After some early lessons in knot tying (allowing another to tie your fishing knots is like permitting someone else to tighten the lug bolts after you've changed a car tire) and casting (the 10 o'clock to 2 o'clock stroke still makes sense, though the stiff elbow does not), I pause to explain to each class why I do, why they might, lose themselves through fly-fishing. And that very goal, losing oneself, freeing oneself from otherwise relentless concern and fretting, claims the first place on my list:

Fly-fishing is so demanding of one's attention, which must focus at once on difficult and sometimes dangerous wading chest deep in swiftly flowing water, on where the fish are lying and feeding, on what they are eating, on the flies which might mimic this food, that one must and one does free himself from otherwise consuming concerns.

My list continues.

I fly-fish because it demands discipline and skill and knowledge - the latter especially: A day on a river is immeasurably the more if one can identify with scientific precision aquatic insects or fish; hence, the rainbow trout is Oncorhynchus mykiss. I fly-fish because it is not easy, and nothing of lasting worth in life is easy.

Nor does this exhaust my list.

Fly-fishing entices because of its rich literary history and its host of traditions, and to many of the latter I adhere, traditions like always wearing a necktie when fishing for trout or Atlantic salmon, or casting with a split-cane rather than a plastic rod.

I fly-fish because, though we can fly-fish for bonefish and bass and carp, we usually are fly-fishing for trout and salmon, and trout and salmon hang out in beautiful places (this borrowing a thought from John Voelker/Robert Traver).
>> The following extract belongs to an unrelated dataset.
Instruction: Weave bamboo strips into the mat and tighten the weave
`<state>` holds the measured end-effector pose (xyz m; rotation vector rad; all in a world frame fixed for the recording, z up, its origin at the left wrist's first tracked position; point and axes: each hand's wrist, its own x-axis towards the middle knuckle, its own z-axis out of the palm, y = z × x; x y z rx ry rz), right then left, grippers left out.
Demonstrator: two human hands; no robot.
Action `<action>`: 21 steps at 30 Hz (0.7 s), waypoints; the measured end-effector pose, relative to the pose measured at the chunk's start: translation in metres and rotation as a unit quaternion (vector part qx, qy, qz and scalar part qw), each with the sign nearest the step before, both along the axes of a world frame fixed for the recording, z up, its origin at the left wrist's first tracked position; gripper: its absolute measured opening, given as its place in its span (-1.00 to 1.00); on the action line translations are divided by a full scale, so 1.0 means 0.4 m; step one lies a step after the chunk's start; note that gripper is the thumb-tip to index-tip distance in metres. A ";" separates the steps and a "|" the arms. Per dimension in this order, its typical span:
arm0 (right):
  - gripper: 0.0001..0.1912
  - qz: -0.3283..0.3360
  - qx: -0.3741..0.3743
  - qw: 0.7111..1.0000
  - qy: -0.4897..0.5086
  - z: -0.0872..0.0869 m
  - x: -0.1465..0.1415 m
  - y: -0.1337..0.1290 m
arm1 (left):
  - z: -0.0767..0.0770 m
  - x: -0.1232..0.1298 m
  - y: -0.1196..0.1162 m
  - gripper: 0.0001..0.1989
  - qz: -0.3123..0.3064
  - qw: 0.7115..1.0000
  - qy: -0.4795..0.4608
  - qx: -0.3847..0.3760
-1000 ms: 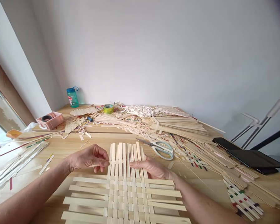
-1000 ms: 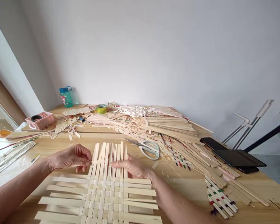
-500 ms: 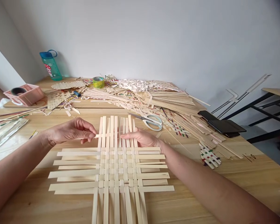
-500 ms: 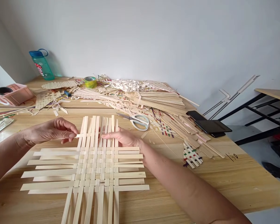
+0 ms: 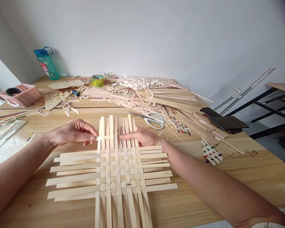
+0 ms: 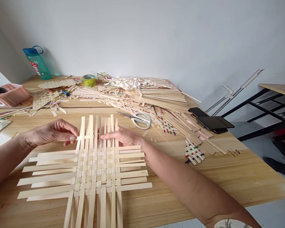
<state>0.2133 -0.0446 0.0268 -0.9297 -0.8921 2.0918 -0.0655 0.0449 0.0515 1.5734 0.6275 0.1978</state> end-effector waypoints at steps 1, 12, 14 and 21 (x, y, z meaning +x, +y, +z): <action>-0.58 0.002 0.000 1.000 0.003 0.000 0.000 0.001 | -0.001 0.002 0.000 -0.81 0.001 1.000 0.002 0.000; -0.66 0.002 0.013 1.000 -0.014 0.005 -0.005 -0.002 | 0.027 0.036 -0.016 -0.77 0.016 0.996 0.053 0.070; -0.69 0.005 0.030 0.999 -0.034 0.007 -0.002 -0.002 | 0.033 0.036 -0.020 -0.79 0.020 0.993 0.071 0.087; -0.74 0.011 0.063 0.997 -0.041 0.009 0.001 -0.002 | 0.039 0.037 -0.033 -0.79 0.034 0.990 0.091 0.103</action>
I fly-fish because one can only fish for Atlantic salmon using fly-fishing tackle, and fish the world around come in two categories, Atlantic salmon and everything else.

And I head for cold, clear water with a fly rod and line because it offers the promise of being connected to something truly wild. Perhaps here, just here, is the central magnetism of fly-fishing: a connection, however fleeting, via a bit of leader material and a fly not much larger than a nail's head, to something wild.

Halverson quite rightly calls Aldo Leopold "the patron saint of wildlife management in the United States." For most of the last 10 years, I have kept on the desk where I meet students a photograph of the shack in which Leopold composed the essays which became, after his death, "A Sand County Almanac." The photograph was given to me by Leopold's granddaughter, after she heard me cite her grandfather's work in my welcome to new students and their parents to college. After urging all to come to know Leopold's work, I cite from him a single sentence:

"There are some who can live without wild things, and some who cannot."

Leopold was one who could not. So am I.

Rob Oden last month retired as president of Carleton College, a private liberal arts college in Northfield, Minn.